Task directions:
Each line below containing the word "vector" needs to be shown.

Available data:

..............................

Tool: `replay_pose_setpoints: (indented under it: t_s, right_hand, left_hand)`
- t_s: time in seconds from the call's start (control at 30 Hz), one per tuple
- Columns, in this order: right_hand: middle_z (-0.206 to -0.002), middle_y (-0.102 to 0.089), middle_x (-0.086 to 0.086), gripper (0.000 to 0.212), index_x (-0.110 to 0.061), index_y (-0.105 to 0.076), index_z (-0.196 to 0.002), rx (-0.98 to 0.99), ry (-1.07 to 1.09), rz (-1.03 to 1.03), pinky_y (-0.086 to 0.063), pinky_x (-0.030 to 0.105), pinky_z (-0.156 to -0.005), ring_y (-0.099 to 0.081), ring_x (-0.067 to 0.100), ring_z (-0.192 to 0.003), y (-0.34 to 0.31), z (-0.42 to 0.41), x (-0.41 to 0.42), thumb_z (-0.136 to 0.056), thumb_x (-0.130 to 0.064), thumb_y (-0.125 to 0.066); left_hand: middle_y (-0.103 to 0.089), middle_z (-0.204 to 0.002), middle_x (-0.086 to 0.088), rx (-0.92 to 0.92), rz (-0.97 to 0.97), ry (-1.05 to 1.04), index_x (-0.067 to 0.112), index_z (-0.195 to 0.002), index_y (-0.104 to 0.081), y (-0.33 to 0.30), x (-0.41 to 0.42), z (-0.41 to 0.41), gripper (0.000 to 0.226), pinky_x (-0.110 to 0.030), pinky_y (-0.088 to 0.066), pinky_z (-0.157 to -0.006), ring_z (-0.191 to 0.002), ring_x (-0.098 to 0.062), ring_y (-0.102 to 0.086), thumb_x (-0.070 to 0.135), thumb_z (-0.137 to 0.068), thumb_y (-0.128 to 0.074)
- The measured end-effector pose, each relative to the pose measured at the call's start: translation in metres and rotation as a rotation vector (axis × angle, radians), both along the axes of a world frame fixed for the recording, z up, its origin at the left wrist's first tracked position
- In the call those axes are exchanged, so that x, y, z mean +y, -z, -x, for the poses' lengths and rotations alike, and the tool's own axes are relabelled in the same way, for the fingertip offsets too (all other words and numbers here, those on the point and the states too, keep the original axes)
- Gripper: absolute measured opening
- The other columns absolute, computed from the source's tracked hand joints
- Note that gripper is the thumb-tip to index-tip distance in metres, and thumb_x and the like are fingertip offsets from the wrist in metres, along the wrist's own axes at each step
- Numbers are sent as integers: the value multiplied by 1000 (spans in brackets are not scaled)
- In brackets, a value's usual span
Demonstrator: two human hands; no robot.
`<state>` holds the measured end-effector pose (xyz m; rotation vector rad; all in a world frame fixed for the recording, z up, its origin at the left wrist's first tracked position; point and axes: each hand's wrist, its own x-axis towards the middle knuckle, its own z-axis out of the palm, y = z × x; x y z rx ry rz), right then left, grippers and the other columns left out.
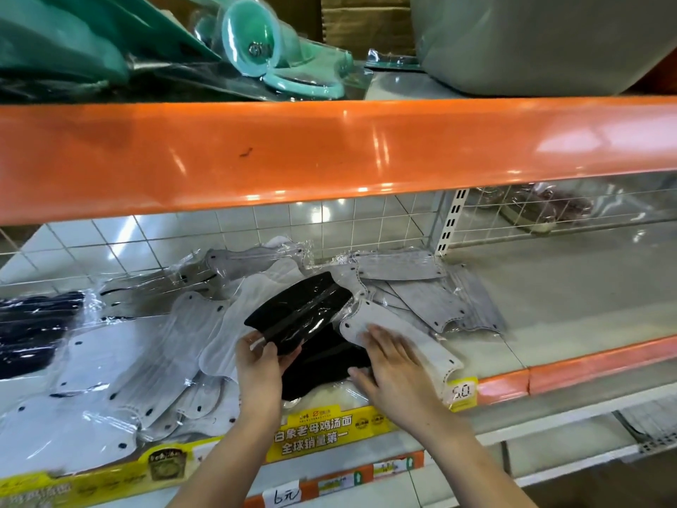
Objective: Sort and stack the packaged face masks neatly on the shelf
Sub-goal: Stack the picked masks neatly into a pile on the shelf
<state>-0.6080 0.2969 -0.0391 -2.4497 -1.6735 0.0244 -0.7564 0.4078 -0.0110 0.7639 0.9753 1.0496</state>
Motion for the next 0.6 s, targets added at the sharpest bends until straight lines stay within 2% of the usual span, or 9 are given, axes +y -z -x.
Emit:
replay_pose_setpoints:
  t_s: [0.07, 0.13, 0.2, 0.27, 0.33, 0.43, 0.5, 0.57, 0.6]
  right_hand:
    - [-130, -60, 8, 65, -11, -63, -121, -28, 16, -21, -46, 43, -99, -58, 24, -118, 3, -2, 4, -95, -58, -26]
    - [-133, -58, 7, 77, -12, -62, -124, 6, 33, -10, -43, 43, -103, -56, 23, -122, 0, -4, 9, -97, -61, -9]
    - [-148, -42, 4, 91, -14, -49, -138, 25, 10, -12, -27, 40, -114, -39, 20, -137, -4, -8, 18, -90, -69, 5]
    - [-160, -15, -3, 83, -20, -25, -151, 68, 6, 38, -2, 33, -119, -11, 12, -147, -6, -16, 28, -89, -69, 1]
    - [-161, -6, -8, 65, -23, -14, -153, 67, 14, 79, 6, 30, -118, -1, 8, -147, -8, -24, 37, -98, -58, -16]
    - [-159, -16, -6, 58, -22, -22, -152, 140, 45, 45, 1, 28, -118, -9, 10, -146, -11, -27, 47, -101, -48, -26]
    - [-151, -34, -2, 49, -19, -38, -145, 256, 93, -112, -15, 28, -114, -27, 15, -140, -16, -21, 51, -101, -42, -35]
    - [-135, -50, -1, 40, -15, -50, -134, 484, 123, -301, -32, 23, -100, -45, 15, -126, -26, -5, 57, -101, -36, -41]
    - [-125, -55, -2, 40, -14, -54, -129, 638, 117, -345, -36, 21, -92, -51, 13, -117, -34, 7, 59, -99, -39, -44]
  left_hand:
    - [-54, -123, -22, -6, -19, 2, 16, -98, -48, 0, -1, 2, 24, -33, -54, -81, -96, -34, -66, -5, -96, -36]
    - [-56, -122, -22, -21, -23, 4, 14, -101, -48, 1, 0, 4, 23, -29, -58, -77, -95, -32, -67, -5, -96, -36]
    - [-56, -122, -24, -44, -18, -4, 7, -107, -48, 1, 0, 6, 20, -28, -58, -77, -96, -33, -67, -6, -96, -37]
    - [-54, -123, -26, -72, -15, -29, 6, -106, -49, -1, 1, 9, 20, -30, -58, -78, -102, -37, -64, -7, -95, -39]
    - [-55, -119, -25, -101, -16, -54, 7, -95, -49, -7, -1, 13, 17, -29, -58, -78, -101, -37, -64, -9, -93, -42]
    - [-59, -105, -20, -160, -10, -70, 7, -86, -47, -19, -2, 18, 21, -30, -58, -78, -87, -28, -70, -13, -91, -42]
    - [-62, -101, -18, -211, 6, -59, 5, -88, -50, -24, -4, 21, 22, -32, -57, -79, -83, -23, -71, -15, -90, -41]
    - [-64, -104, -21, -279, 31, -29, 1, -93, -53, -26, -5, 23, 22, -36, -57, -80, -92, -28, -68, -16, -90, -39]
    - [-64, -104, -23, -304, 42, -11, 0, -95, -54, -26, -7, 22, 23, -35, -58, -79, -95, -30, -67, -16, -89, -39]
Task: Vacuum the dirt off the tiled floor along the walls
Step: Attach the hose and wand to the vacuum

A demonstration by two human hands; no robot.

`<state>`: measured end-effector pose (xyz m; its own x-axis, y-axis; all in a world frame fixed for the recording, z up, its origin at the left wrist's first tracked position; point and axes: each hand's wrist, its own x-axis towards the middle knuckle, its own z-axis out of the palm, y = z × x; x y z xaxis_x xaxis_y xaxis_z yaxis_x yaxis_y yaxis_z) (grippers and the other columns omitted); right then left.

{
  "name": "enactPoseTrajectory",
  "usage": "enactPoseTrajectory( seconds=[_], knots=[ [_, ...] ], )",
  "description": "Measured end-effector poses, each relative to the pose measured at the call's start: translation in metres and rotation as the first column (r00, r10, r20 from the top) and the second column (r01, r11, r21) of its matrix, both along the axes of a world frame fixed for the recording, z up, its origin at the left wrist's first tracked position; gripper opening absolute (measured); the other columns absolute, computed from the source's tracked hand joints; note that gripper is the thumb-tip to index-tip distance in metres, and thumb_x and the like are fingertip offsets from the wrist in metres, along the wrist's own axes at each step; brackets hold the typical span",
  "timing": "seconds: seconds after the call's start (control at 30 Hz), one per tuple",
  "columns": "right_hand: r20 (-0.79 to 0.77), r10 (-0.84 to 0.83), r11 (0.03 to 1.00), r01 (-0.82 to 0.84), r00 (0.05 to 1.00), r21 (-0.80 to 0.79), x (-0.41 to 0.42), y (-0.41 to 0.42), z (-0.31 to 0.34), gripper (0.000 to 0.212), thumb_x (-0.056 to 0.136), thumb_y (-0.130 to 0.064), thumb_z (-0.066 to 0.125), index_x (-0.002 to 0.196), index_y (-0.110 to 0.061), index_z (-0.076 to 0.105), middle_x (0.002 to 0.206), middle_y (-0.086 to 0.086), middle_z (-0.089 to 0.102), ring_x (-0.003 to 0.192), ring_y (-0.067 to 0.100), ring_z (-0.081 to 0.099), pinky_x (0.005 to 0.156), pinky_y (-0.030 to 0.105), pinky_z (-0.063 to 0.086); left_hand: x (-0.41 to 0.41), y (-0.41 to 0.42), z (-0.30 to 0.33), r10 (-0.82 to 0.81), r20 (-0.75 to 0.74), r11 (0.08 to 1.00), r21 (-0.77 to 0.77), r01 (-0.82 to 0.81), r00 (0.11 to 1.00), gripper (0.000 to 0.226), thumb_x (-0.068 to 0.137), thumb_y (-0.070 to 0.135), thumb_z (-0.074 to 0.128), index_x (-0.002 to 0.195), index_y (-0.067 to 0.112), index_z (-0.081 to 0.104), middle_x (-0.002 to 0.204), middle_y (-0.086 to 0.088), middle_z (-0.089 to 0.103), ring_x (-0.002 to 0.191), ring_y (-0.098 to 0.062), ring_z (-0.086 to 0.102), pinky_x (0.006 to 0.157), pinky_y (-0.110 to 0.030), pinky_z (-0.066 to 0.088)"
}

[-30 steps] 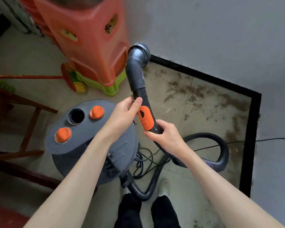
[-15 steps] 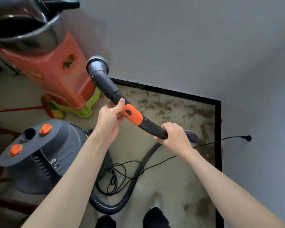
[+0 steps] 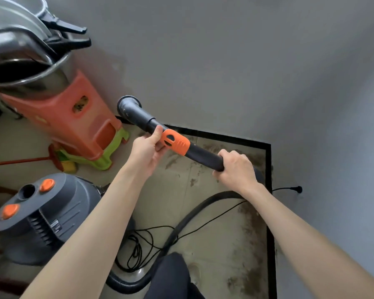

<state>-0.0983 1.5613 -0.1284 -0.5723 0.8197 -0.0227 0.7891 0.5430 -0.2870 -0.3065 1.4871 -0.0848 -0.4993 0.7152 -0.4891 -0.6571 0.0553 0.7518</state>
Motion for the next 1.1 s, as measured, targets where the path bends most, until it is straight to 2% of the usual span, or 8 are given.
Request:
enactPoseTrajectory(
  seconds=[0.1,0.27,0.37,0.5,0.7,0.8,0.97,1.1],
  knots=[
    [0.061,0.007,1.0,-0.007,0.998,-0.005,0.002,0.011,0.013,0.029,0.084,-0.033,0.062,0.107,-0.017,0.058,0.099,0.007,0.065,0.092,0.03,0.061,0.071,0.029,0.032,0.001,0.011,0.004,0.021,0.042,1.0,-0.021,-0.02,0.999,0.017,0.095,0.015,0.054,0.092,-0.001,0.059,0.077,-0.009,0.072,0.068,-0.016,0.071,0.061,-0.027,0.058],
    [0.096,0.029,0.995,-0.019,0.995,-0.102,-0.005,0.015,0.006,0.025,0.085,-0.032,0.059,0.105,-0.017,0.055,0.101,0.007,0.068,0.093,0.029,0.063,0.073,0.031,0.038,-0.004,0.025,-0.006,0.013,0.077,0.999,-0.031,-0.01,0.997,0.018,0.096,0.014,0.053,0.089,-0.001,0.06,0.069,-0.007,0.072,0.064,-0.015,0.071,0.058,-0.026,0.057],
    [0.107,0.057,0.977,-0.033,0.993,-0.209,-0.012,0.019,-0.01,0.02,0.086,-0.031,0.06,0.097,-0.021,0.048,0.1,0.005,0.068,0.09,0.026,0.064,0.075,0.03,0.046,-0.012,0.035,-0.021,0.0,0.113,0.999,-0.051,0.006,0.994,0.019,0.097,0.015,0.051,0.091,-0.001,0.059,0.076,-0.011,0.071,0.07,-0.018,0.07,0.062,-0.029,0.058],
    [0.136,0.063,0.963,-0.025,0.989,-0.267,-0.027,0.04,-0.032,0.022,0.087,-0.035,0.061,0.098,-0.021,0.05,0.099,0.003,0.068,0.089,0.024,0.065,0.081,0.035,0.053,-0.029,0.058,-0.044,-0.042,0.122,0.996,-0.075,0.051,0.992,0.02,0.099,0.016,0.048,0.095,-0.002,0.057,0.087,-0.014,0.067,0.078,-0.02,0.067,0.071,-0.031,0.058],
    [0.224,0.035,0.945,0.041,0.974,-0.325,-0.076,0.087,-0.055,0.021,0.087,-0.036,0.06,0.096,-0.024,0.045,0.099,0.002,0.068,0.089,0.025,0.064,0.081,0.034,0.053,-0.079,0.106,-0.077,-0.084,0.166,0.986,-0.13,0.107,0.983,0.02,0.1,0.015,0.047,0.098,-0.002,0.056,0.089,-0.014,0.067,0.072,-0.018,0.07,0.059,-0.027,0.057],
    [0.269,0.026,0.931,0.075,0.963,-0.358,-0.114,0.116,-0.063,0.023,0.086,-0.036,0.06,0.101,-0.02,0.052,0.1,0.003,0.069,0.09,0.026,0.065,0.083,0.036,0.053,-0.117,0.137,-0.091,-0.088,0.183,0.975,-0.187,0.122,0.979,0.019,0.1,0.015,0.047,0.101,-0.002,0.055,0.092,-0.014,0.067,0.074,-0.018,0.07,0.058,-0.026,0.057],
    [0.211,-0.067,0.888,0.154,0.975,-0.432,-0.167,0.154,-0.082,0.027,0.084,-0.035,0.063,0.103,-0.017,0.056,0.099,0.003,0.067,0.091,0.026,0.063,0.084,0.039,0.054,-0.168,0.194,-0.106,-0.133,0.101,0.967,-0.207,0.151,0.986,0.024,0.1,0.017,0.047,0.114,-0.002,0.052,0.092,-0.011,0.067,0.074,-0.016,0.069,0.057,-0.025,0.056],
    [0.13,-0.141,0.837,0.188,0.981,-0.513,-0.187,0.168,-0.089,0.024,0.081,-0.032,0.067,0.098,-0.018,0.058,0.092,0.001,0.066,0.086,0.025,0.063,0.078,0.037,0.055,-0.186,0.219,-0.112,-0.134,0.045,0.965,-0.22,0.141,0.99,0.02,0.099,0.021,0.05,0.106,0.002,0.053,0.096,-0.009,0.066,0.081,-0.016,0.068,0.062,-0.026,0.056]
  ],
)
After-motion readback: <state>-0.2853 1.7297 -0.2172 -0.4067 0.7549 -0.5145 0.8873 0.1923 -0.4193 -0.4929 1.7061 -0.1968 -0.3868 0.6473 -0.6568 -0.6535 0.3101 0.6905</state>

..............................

Solution for this task:
- The measured end-effector pose, each relative to the pose measured at the call's start: translation in metres and rotation as a rotation vector (axis × angle, radians), both along the axes of a world frame fixed for the recording, z up, its origin at the left wrist's first tracked position
`<state>` holds the measured end-effector pose (xyz m; rotation vector rad; all in a world frame fixed for the recording, z up, its origin at the left wrist's first tracked position; point and axes: each hand's wrist, its own x-axis towards the middle knuckle, its own z-axis out of the palm, y = z × x; x y z rx ry rz), right then left, grippers and the other columns left out.

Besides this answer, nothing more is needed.